*DIRECTIONS*
Output a verbatim copy of the data, cut off after the line that contains "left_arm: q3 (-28".

Extracted records
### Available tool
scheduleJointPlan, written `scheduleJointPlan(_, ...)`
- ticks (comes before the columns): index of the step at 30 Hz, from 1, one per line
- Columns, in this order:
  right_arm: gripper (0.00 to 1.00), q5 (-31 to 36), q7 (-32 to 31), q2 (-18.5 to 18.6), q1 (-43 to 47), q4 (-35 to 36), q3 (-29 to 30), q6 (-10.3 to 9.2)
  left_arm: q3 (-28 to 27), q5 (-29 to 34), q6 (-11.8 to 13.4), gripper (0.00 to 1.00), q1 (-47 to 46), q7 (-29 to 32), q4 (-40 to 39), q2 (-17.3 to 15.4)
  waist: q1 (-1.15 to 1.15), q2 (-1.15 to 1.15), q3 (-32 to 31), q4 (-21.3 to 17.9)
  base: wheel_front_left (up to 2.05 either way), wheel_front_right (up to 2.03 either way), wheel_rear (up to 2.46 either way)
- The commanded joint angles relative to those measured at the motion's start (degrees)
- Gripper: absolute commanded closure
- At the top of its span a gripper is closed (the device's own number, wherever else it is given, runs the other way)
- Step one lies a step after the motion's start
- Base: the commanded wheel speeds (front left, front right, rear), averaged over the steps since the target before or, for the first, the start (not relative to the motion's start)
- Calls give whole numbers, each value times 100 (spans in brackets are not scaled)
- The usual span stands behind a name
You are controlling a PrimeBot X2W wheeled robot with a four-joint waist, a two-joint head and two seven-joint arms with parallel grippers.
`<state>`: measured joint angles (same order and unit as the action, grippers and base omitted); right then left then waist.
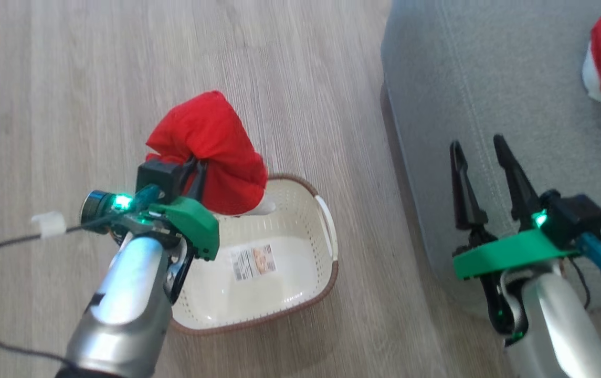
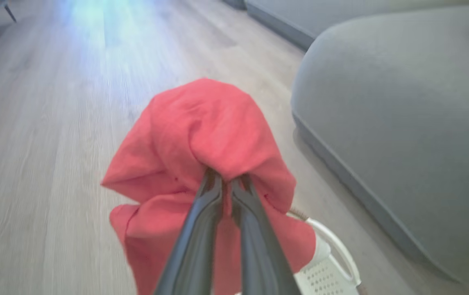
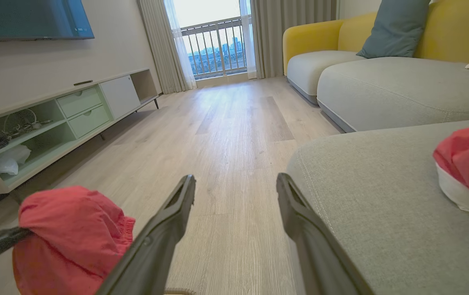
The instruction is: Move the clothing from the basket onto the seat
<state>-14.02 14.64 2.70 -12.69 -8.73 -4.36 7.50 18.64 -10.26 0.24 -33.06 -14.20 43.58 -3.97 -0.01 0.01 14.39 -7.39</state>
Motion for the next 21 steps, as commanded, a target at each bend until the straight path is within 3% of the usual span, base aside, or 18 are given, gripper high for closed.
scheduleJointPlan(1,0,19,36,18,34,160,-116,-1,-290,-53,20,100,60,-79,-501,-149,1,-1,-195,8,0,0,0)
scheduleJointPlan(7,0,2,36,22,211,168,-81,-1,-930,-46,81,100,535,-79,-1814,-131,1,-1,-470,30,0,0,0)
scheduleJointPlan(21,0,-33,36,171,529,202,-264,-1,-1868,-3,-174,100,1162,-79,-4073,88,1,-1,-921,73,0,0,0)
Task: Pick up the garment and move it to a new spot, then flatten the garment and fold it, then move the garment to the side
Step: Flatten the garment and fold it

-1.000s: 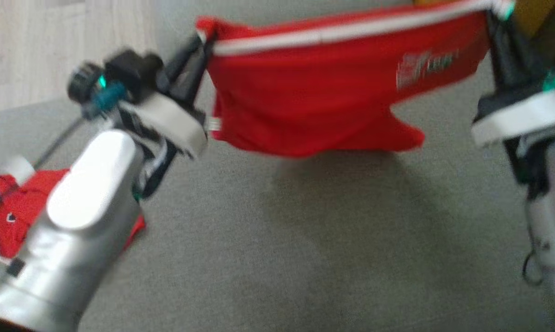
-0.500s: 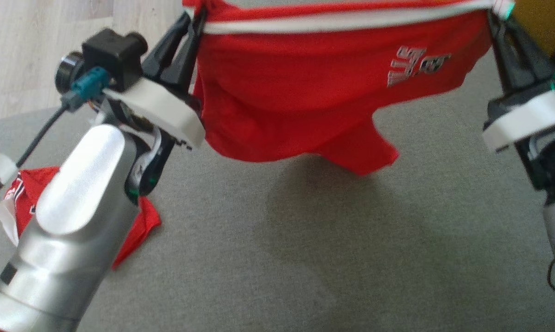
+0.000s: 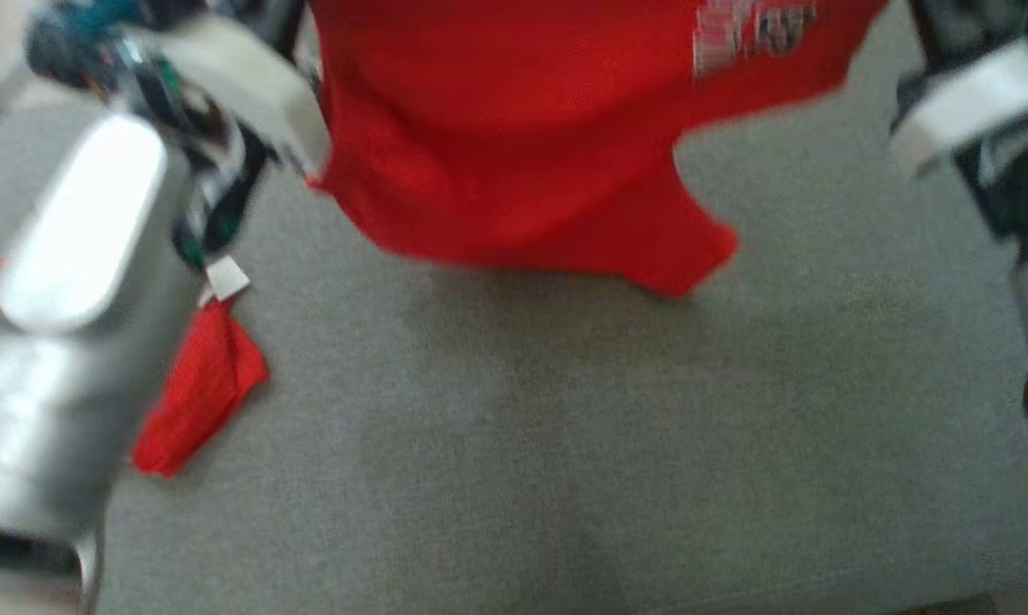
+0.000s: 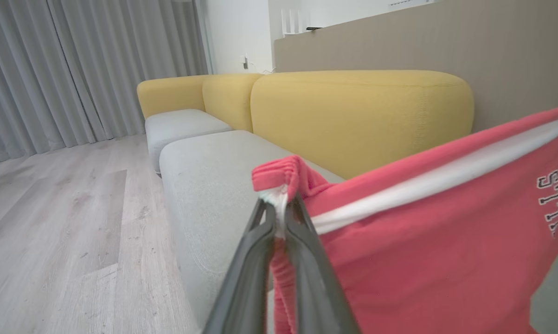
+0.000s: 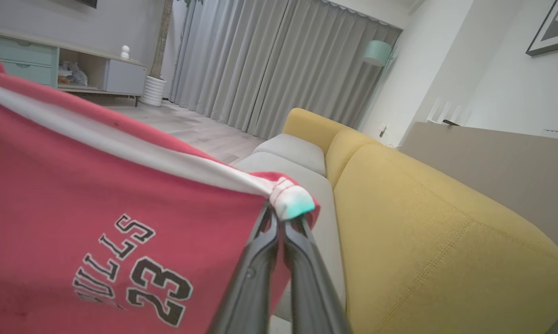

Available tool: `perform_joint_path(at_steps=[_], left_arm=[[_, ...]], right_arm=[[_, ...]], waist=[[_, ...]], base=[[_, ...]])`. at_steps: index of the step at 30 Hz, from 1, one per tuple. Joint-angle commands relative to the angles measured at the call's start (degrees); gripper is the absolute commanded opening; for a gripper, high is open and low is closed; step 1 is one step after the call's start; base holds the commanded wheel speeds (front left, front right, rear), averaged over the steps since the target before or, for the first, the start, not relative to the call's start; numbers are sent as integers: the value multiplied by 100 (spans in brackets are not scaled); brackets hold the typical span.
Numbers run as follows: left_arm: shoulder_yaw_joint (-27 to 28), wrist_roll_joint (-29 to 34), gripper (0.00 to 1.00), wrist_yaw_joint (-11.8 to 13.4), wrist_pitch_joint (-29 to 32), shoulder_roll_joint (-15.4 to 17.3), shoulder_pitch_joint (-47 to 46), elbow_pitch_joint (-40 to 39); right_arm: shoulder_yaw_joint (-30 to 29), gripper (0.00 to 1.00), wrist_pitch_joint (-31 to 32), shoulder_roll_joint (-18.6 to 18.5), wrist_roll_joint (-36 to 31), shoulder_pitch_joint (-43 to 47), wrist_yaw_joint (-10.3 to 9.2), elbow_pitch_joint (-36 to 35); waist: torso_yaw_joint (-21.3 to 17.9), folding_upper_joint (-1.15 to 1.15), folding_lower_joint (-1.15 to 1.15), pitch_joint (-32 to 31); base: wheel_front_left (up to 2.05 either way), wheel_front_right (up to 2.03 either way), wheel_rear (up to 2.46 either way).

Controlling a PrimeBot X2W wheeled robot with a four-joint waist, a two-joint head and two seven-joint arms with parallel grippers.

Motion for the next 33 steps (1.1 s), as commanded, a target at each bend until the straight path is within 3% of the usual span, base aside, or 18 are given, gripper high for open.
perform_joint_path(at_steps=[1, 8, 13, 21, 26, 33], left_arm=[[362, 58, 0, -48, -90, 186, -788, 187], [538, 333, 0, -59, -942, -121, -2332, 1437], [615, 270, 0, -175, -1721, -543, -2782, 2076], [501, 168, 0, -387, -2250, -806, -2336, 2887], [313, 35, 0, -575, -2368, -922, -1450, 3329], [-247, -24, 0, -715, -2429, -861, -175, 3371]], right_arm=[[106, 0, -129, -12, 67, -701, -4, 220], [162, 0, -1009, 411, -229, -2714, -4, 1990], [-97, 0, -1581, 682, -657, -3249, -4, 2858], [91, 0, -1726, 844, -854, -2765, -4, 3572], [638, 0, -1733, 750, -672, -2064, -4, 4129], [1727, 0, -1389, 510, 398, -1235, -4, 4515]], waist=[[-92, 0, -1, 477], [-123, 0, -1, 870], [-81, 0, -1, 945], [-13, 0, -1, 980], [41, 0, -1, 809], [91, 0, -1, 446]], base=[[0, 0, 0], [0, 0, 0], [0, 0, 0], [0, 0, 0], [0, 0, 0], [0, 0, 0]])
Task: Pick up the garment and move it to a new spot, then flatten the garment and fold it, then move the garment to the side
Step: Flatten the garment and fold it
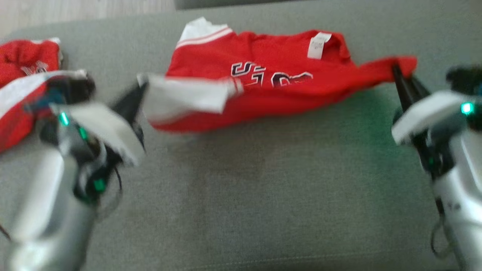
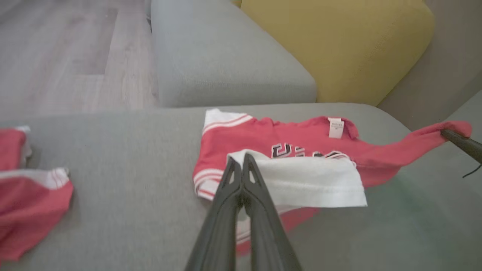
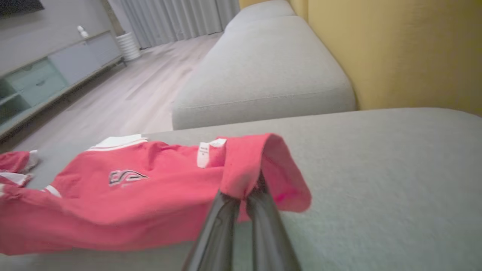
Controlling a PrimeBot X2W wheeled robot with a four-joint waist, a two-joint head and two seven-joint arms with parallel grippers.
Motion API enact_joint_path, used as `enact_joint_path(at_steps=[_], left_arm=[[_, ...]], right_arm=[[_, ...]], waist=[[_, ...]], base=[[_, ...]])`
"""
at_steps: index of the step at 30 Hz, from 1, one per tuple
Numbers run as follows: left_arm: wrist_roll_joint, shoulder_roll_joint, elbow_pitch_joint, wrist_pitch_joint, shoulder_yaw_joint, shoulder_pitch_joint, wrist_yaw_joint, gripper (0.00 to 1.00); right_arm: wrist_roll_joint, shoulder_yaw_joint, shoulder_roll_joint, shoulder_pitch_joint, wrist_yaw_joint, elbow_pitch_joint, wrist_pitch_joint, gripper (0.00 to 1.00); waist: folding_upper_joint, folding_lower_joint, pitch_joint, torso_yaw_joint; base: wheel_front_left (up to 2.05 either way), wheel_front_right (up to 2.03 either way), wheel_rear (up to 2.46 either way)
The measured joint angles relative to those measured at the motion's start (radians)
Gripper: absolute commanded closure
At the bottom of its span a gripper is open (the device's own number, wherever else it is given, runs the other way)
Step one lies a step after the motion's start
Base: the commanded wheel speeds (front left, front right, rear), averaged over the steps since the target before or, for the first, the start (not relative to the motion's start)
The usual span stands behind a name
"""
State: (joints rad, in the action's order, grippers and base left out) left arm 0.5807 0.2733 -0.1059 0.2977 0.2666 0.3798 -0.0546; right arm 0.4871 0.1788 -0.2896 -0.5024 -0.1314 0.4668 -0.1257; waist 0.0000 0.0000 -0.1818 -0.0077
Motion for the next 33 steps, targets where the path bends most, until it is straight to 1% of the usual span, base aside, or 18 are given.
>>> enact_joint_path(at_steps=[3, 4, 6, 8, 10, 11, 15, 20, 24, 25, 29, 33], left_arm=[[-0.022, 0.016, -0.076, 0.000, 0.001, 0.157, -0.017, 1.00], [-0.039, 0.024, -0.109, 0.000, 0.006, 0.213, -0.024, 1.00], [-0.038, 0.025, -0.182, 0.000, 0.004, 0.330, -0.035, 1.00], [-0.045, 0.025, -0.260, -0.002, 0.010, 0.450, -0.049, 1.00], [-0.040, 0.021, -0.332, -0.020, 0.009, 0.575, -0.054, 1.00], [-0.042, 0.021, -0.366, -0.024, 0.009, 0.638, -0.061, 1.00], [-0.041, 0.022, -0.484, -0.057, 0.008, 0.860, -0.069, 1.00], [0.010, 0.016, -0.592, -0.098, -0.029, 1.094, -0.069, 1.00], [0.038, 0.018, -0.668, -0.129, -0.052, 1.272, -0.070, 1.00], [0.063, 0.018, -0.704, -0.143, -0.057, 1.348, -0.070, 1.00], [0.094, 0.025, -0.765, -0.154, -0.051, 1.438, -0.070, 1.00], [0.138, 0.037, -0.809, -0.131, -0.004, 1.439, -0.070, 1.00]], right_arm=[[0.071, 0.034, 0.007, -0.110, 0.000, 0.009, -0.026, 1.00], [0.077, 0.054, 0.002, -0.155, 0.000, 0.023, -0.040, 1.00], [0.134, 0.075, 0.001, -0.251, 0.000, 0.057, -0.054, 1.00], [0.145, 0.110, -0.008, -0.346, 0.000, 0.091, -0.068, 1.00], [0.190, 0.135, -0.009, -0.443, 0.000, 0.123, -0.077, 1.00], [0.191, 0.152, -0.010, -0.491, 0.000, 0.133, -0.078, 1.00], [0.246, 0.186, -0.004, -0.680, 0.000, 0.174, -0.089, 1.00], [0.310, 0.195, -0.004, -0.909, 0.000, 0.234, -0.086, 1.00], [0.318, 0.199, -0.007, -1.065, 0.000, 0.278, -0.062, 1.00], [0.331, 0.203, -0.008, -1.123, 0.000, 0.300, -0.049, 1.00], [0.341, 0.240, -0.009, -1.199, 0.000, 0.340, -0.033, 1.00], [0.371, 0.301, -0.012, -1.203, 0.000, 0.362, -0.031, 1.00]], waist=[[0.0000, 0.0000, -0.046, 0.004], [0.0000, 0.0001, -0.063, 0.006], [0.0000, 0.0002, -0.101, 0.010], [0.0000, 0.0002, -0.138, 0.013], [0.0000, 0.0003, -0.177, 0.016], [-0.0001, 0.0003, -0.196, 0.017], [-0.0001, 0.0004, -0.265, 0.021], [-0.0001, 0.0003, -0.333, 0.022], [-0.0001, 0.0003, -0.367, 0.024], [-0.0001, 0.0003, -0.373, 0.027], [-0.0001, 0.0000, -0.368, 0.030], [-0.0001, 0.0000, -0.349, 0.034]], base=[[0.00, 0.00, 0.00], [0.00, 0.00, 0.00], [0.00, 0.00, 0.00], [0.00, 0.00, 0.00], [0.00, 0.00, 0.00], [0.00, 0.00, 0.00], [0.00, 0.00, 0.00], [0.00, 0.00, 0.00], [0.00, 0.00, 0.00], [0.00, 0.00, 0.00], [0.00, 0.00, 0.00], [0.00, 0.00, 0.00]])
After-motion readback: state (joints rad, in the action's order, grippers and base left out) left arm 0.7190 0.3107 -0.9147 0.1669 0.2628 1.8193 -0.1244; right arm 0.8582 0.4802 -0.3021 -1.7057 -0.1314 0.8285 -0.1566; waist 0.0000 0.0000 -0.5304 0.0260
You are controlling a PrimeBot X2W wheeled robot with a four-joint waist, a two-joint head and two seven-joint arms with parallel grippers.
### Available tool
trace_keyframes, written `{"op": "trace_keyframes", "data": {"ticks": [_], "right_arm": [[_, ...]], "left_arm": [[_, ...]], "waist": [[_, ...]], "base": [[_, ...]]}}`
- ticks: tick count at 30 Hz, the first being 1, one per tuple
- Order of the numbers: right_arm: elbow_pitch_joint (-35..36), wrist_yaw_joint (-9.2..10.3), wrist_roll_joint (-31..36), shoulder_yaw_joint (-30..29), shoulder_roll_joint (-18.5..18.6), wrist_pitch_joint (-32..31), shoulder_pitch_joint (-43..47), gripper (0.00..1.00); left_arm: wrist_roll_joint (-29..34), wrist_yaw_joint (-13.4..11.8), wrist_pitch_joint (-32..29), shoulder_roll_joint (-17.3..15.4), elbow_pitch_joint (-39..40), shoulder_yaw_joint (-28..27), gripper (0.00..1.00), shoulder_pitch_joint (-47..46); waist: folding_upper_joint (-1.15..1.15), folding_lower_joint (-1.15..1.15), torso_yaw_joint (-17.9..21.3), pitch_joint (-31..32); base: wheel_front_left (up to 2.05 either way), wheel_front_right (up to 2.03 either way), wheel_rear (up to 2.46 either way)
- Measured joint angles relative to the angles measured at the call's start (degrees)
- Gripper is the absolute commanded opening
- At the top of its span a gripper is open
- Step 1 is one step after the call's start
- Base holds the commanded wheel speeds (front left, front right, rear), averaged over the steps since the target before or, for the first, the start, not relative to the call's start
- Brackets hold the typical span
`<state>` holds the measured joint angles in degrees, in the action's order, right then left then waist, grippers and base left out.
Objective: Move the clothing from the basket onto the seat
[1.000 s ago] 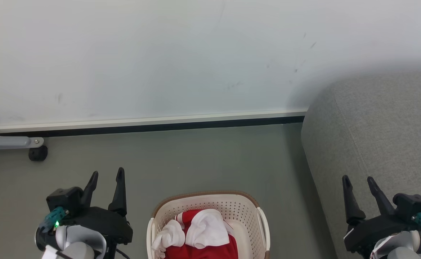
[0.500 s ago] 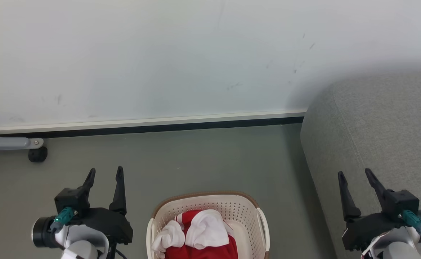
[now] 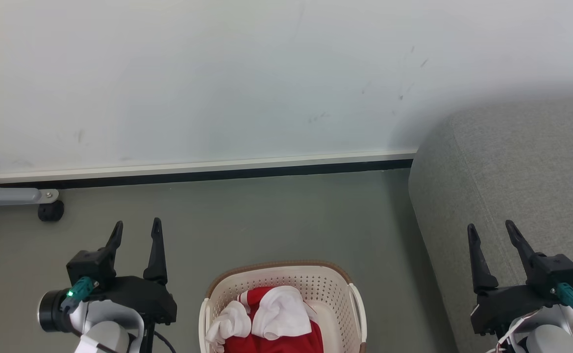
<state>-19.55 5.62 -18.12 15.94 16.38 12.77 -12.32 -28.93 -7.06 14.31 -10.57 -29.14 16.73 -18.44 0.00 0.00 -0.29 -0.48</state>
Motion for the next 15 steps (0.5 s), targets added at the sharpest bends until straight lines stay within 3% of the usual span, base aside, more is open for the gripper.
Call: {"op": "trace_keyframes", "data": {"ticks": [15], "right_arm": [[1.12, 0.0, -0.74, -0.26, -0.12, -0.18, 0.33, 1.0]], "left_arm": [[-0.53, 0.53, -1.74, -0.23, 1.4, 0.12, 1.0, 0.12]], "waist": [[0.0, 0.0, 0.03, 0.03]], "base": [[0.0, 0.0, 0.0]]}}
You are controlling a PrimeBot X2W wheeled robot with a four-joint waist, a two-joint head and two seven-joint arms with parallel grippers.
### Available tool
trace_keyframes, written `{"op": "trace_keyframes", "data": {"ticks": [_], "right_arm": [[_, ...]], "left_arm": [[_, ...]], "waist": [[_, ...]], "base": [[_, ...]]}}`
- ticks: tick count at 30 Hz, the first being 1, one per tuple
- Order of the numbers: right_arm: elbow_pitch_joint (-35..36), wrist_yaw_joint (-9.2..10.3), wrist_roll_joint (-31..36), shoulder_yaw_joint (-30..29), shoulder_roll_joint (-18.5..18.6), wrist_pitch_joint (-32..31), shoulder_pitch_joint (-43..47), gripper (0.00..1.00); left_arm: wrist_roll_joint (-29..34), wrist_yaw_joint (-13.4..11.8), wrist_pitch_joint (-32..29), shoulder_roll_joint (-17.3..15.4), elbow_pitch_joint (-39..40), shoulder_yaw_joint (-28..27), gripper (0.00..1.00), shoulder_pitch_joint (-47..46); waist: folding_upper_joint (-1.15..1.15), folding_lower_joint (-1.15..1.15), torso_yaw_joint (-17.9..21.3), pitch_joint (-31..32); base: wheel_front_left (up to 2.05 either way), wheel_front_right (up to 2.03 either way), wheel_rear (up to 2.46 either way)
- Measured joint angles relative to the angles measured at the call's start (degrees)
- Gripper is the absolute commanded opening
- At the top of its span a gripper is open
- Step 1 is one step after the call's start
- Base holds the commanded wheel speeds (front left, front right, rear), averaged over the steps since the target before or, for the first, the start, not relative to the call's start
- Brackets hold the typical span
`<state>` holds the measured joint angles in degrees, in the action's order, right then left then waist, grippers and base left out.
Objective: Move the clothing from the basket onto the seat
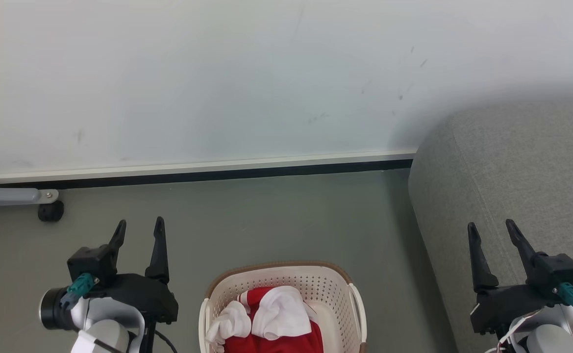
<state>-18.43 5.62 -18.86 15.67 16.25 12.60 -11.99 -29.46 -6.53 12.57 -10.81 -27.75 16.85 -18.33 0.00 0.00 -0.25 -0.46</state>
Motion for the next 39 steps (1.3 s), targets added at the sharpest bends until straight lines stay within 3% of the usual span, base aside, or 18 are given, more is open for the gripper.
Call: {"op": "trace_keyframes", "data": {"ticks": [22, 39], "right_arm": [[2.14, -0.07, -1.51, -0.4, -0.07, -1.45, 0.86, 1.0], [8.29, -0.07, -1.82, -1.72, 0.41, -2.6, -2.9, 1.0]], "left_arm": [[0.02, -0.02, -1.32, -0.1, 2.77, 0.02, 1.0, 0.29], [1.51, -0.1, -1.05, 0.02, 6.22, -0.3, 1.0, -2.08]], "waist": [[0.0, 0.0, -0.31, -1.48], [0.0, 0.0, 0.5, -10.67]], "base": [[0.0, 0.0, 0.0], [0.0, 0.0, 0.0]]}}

*PROBLEM SOLUTION*
### Available tool
scheduleJointPlan, written `scheduleJointPlan(_, ...)`
- ticks (comes before the columns): index of the step at 30 Hz, from 1, one per line
- Columns, in this order:
  right_arm: gripper (0.00 to 1.00), q5 (-31 to 36), q7 (-32 to 31), q2 (-18.5 to 18.6), q1 (-43 to 47), q4 (-35 to 36), q3 (-29 to 30), q6 (-10.3 to 9.2)
  left_arm: q3 (-28 to 27), q5 (-29 to 34), q6 (-11.8 to 13.4), gripper (0.00 to 1.00), q1 (-47 to 46), q7 (-29 to 32), q4 (-40 to 39), q2 (-17.3 to 15.4)

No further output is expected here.